__About this task__:
The lines to be extracted run from the start of the listing through the line containing "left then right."; copy them exactly and nothing else.
———
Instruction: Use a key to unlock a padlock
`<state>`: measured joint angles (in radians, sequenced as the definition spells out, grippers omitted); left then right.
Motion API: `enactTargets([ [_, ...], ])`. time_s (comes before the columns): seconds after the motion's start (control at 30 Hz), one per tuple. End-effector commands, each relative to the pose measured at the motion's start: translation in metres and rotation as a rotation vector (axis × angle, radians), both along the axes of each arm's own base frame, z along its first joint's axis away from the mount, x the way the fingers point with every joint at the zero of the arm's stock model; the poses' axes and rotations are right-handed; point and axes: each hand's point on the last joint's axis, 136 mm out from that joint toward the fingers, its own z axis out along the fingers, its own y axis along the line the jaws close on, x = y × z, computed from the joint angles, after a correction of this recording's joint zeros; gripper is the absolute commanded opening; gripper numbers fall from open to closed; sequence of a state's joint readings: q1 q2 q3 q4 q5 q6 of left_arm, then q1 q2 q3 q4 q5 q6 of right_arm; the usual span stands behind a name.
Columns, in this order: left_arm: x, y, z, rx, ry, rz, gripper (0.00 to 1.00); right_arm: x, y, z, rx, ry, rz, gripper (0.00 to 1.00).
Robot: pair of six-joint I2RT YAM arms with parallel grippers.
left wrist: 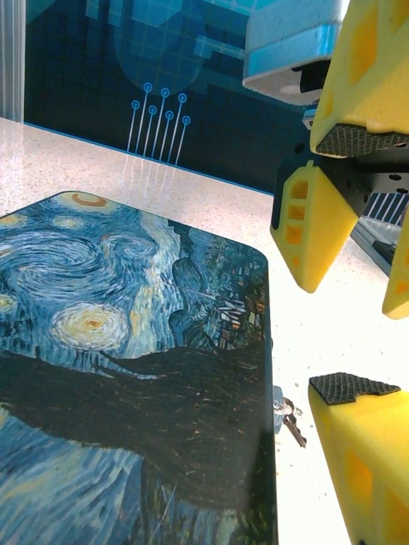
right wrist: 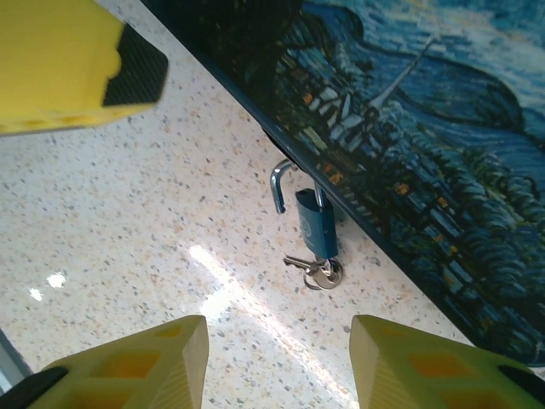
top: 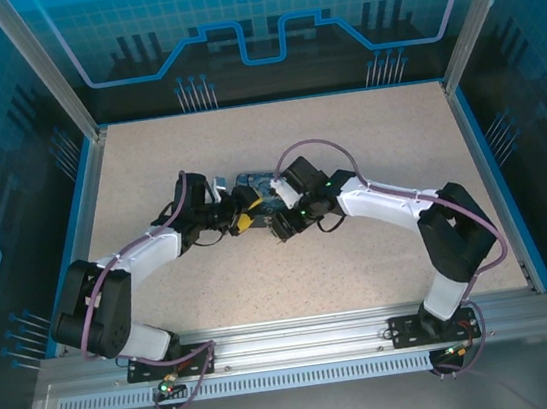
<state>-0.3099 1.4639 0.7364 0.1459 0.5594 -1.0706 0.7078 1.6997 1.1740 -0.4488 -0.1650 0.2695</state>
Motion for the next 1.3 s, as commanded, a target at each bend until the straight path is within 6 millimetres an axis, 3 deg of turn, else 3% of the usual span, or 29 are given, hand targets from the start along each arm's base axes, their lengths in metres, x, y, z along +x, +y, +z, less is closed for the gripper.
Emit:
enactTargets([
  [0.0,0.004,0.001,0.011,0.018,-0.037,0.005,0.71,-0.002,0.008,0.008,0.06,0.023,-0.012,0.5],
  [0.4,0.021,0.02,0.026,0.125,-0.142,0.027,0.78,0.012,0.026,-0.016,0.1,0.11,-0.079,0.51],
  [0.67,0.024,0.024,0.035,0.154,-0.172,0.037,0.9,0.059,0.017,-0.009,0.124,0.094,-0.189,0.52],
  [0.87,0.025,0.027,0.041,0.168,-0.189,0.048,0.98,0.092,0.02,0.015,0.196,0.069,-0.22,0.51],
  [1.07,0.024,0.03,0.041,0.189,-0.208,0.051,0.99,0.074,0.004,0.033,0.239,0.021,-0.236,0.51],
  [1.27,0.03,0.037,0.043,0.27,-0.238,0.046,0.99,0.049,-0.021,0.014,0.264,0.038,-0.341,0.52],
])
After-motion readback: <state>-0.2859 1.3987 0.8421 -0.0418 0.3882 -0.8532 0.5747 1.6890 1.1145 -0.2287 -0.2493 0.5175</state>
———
__Written solution__:
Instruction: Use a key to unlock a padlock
`<state>`: measured joint angles (in radians, sequenced as the definition spells out, grippers omitted); left then right.

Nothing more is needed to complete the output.